Brève réflexion sur la corruption politique (suite)

Suite à mon post précédent, je voudrais encore extraire un élément de la thèse, très intéressante, de Cristina Rosillo López: “La corruption à la fin de la République romaine (IIe-Ier s. Av. J.-C.) : Aspects politiques et financiers”. (Université de Neuchâtel).

Elle écrit : “Il faut souligner (…) que les Romains avaient reconnu les failles du système qui donnaient lieu à la corruption et avaient établi des mesures préventives…“. Parmi celles-ci, il y avait la “non-itération des postes“, c’est-à-dire le fait de ne pas répéter plusieurs mandats successifs !

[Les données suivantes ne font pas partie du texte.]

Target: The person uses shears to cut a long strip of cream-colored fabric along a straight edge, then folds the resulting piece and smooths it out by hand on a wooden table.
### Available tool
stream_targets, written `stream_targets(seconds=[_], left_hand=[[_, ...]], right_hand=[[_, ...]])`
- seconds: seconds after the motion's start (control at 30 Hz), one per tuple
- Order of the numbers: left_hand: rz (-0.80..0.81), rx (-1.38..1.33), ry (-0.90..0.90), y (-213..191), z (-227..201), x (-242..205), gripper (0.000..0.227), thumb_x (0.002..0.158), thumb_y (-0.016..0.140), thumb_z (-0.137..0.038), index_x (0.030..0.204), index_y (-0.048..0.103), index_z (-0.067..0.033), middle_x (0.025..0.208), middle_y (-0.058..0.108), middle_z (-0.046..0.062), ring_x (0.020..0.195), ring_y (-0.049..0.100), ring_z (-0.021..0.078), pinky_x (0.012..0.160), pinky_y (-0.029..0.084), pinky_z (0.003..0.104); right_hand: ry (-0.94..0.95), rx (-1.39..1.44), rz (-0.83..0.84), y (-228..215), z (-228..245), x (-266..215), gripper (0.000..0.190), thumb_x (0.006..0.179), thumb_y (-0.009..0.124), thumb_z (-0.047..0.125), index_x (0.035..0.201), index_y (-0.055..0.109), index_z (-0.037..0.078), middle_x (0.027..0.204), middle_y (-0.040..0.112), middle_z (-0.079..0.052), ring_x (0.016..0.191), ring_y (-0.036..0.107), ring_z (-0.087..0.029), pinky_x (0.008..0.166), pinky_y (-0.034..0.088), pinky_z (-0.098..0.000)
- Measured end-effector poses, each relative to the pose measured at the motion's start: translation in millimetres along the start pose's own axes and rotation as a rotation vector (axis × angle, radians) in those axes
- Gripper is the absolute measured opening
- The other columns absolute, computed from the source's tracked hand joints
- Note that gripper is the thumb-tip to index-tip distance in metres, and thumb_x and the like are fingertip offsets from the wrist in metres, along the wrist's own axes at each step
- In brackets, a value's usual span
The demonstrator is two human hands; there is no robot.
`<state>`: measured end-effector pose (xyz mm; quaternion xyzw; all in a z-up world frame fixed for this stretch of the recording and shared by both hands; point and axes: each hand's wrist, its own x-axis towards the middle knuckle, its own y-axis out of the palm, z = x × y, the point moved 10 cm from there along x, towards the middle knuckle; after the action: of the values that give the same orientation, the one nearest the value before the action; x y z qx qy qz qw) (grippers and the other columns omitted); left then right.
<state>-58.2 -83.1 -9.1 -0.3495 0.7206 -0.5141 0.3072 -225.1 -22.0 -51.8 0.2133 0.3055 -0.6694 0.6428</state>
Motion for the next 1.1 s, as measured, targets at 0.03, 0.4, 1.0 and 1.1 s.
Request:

Ainsi, en 46 av. JC., César avait identifié l’itération des magistratures comme un “problème clé” de la République : l’itération offrait des possibilités aux gouverneurs de s’enrichir et d’enraciner leur pouvoir personnel dans leur province.

En gros, les Romains avaient remarqué que plus on restait longtemps en poste, plus il y avait d’opportunités de frauder le trésor public.

Parmi les mesures précises ? Des mandats très courts, parfois de 6 mois à 2 ans, et un intervalle de 2 ans entre chaque magistrature (lex Villia annalis). Ils avaient effectivement remarqué que ça empêchait que certains utilisent de l’argent lié à leur mandat pour préparer leur réélection ! (tiens, tiens…. !)

300 ans avant, Aristote (qui n’était quand même pas un idiot !) avait identifié le même problème ! Dans le célèbre “Politique”, qui est l’un des plus anciens traités de philosophie politique de la Grèce antique, on trouve cette phrase :

“Quand on reste peu de temps en fonctions, il n’est pas aussi facile d’y faire le mal que quand on demeure longtemps. C’est uniquement la durée prolongée du pouvoir qui amène la tyrannie dans les Etats oligarchiques et démocratiques” (Livre VIII, chapitre VII, § 4).

Une proposition (basée sur les textes anciens) : Interdiction de deux mandats successifs. Autrement dit : possibilité de faire autant de mandats que son espérance de vie le permet… mais jamais deux à la suite.

On aurait des mandataires qui ne devraient jamais s’accrocher à tout prix à leur poste, et un renouvellent permanent dans les postes de pouvoir.

A côté de Cumuleo, de Transparencia, d’ANTICOR et bientôt de Cabineto, qui font un travail formidable pour dénoncer le cumul des mandats, le népotisme, etc., pourquoi pas un “Iteratio” qui dénoncerait l’enracinement en politique, c’est-à-dire celles et ceux qui répètent (itération) des mandats toute leur vie ? 

[Peinture : L’Ecole d’Athènes, de Raphaël (1510)]

Brève réflexion sur la corruption politique

La Belgique se découvre une fois de plus des élus corrompus, qui ont, durant des années, détourné ou dilapidé de l’argent public (Samu social, GIAL, Publifin, ISPPC, etc…) Et une fois de plus, on va avoir droit aux interminables discussions sur la “bonne gouvernance”, l’ “éthique”, sur ce qui est “légal” et ne l’est pas, etc…

Pour rendre un système efficient, il n’y a rien de mieux que le temps, les essais, les erreurs et les ajustements successifs. En terme de démocratie, nos ancêtres grecs et romains ont eu plus de 500 ans pour affiner la “démocratie antique” (du 6ème-5ème siècle av. JC jusque plus ou moins à la mort de Jules César, en 44 av. JC). Nos “démocraties modernes” ont à peine plus de 200 ans (depuis les révolutions françaises et américaines ).

Autrement dit, il nous reste PLEIN DE CHOSES À RÉINVENTER !

Le droit romain, par exemple, prévoyait le crime de “PÉCULAT” (peculatus) : le vol de l’argent public… OU sa dilapidation ! Voyez comme nos ancêtres étaient futés : ils avaient mis sous le même crime le fait de détourner l’argent public et le fait de le dilapider (par exemple avec des consultants grassement payés durant des décennies… pour coller à l’actualité !)

De plus, ils avaient encore affiné un peu l’idée, certainement pour que le droit colle davantage à la réalité des cas, en distinguant le crime de “peculatus“, du crime de “pecunia residua” : détourner l’argent dont on avait la charge !

Ces actes étaient considérés comme des crimes et relevaient donc du droit criminel. Le fait de voler son peuple, pour un représentant, était d’ailleurs l’un des crimes les plus détestables pour les Romains. D’où les peines lourdes ! Le châtiment est cité dans la lex Iulia Peculatus (formulée par César ou par Auguste) : l’interdiction de l’eau et du feu (aquae et ignis interdictio), c’est-à-dire la mise au ban de la société.